One challenge for cybersecurity experts is deciding which type of attack would be successful against the system they wish to protect. Often, this challenge is addressed in an ad hoc fashion and is highly dependent upon the skill and knowledge base of the expert. In this study, we present a method for automatically ranking attack patterns in the Common Attack Pattern Enumeration and Classification (CAPEC) database for a given system.
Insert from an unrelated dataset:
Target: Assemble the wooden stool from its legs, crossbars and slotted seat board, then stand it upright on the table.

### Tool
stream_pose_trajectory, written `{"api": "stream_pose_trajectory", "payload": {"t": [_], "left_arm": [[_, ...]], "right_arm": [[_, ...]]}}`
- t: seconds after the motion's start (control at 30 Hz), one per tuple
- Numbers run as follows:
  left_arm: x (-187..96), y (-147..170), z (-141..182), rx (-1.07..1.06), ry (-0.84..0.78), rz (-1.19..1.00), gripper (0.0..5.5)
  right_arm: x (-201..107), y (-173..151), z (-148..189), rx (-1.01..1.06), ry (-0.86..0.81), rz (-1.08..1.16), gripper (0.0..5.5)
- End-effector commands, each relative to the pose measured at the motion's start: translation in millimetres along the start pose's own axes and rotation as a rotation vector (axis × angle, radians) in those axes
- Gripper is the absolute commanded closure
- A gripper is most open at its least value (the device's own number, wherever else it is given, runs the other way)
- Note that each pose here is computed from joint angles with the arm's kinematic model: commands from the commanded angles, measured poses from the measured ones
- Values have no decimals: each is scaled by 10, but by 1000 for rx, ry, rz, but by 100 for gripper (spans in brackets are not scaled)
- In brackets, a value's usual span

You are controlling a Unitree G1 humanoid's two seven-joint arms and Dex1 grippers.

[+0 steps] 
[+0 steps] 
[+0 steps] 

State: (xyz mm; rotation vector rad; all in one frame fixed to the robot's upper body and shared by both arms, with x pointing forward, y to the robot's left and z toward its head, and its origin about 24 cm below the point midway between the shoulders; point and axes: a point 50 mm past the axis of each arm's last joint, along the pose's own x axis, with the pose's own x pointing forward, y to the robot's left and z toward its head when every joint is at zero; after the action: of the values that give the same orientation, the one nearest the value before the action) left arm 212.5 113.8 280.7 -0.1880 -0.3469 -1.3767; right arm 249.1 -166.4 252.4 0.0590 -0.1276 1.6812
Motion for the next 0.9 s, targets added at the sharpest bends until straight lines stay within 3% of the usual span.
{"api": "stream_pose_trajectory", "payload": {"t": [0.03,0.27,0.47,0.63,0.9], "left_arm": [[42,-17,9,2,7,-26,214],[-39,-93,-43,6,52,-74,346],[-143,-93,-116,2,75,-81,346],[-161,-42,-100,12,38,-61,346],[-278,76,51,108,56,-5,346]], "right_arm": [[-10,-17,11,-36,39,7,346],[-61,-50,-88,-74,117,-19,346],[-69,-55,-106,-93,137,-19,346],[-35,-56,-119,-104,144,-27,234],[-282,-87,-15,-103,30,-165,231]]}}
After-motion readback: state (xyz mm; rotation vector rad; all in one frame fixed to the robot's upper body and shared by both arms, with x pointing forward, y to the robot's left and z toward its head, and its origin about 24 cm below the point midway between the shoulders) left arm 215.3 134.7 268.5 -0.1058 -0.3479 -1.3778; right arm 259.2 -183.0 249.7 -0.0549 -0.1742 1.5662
This ranking method is intended to produce suggested attacks to be evaluated by a cybersecurity expert and not a definitive ranking of the "best" attacks. The proposed method uses topic modeling to extract hidden topics from the textual description of each attack pattern and learn the parameters of a topic model. The posterior distribution of topics for the system is estimated using the model and any provided text. Attack patterns are ranked by measuring the distance between each attack topic distribution and the topic distribution of the system using KL divergence.